Work item: Among the entries, which lines carry the string "that"? Copy each of them.

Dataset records
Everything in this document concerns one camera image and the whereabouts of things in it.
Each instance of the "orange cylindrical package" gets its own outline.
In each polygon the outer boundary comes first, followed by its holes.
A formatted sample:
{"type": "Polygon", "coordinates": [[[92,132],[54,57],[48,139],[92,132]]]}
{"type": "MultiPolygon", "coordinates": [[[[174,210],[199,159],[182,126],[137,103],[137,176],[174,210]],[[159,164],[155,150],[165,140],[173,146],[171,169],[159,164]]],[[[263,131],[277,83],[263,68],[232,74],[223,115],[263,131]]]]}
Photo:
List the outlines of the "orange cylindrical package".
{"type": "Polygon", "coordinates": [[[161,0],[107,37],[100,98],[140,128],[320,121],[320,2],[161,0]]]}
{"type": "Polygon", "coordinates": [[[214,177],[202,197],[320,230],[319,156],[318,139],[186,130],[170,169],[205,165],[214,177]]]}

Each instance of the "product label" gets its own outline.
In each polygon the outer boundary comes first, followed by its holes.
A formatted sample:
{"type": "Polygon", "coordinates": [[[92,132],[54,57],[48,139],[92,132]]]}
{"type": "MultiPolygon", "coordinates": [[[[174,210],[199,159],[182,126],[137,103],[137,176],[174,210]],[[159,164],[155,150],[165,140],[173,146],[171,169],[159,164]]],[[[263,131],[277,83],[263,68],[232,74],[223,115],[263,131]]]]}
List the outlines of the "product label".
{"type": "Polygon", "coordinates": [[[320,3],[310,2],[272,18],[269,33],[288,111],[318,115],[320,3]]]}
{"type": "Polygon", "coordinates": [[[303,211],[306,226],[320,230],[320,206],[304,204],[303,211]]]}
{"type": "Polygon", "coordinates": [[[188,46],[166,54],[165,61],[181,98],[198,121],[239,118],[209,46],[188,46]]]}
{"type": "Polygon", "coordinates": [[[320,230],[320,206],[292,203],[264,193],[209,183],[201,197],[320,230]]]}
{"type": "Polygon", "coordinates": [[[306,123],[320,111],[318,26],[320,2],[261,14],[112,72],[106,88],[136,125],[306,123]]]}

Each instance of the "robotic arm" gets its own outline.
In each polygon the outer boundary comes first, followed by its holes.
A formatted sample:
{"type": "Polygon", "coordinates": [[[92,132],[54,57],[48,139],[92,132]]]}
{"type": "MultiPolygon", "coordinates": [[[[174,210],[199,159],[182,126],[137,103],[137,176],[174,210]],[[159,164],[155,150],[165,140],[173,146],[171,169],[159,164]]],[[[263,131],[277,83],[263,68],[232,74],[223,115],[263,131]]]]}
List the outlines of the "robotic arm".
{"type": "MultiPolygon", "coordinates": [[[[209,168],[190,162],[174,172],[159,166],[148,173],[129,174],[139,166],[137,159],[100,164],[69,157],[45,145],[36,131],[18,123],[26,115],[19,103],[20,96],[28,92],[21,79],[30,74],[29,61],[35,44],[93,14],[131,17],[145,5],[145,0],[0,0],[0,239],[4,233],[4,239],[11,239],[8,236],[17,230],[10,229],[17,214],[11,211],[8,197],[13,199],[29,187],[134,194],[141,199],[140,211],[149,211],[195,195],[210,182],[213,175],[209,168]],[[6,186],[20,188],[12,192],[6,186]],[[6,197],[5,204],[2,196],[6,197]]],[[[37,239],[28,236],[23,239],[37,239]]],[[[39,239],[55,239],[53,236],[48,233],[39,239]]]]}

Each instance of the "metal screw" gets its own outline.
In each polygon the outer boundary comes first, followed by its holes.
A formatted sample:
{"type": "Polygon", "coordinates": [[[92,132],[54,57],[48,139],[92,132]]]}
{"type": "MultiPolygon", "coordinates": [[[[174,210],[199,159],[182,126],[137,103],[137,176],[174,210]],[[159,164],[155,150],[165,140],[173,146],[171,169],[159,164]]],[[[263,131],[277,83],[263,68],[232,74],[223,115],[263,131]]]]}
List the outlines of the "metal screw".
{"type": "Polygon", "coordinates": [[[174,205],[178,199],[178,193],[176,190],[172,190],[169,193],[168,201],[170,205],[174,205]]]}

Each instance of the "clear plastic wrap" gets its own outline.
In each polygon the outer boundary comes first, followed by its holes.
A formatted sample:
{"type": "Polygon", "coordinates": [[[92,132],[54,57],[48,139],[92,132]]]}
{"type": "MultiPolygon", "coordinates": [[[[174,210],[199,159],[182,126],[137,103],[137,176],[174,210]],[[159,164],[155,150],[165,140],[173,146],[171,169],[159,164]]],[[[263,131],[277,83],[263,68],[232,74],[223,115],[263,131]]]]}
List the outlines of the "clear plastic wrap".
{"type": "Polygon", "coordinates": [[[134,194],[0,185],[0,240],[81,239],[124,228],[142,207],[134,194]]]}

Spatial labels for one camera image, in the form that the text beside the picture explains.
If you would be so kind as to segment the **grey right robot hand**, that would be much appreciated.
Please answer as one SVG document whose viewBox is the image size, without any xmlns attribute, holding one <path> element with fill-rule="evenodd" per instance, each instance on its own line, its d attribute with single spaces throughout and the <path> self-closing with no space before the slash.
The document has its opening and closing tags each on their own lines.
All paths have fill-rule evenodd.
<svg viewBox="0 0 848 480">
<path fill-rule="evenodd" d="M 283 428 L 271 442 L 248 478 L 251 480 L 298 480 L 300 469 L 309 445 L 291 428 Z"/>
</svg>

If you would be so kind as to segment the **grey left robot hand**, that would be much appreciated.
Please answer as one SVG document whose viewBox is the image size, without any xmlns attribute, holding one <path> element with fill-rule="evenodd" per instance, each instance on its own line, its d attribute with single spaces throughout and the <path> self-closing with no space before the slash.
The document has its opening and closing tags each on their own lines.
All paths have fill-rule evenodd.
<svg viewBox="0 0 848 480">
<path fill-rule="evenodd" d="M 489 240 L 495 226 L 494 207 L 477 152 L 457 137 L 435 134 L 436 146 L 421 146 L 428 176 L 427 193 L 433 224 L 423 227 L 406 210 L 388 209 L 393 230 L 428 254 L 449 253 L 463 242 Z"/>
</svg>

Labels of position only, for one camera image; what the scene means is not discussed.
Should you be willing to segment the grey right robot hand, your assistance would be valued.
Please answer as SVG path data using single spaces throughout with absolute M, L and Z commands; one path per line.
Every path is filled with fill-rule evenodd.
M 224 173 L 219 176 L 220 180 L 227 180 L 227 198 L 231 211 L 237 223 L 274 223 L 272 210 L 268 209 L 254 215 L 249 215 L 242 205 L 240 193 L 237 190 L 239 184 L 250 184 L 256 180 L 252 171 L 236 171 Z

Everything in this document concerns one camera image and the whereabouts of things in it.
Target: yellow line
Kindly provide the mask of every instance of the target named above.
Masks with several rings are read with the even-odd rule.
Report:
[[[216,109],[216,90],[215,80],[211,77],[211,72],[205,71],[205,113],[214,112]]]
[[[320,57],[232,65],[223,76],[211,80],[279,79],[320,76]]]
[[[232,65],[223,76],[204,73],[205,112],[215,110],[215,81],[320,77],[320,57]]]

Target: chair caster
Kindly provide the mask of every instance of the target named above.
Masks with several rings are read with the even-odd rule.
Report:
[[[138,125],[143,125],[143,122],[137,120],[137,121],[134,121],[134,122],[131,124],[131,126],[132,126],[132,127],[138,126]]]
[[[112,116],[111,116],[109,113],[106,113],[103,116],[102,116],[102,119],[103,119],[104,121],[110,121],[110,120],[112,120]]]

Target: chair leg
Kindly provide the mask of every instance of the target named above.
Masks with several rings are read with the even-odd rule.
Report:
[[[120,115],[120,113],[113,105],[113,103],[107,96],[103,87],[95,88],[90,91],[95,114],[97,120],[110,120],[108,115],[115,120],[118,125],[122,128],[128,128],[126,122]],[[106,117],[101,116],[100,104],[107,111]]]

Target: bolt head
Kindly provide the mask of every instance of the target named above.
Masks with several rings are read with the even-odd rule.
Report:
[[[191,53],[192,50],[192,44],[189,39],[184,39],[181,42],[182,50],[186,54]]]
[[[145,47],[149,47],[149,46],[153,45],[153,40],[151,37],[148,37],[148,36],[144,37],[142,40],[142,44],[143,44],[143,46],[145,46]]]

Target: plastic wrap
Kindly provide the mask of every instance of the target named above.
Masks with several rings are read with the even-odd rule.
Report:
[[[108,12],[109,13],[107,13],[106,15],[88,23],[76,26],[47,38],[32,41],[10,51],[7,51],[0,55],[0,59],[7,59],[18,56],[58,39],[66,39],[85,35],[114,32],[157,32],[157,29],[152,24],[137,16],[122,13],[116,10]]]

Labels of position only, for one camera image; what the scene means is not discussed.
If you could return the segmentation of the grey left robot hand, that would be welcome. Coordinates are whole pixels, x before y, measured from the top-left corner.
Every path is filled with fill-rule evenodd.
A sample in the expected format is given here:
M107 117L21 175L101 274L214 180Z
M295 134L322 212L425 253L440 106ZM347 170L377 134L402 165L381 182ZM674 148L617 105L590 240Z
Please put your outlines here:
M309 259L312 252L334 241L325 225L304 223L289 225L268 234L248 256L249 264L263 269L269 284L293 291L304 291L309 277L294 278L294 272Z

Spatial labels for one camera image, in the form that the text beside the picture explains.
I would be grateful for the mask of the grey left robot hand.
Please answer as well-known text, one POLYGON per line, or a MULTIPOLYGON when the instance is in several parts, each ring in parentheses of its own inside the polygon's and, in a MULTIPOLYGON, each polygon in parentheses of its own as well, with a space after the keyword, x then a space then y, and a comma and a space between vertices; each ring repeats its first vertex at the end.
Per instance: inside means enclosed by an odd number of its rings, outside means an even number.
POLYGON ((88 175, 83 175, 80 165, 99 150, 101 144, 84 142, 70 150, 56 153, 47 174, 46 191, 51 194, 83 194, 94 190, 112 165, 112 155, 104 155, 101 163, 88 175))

Solution for this problem:
Spatial labels for one camera image, in the form that the text beside the picture explains.
If you would be so kind as to segment the **grey right robot hand**, that would be much appreciated.
If you would be so kind as to segment the **grey left robot hand**, that would be much appreciated.
If you could return the segmentation of the grey left robot hand, that would be welcome. Coordinates are whole pixels, x before y, measured from the top-left corner.
Spatial labels for one camera image, in the form that the text beside the picture explains.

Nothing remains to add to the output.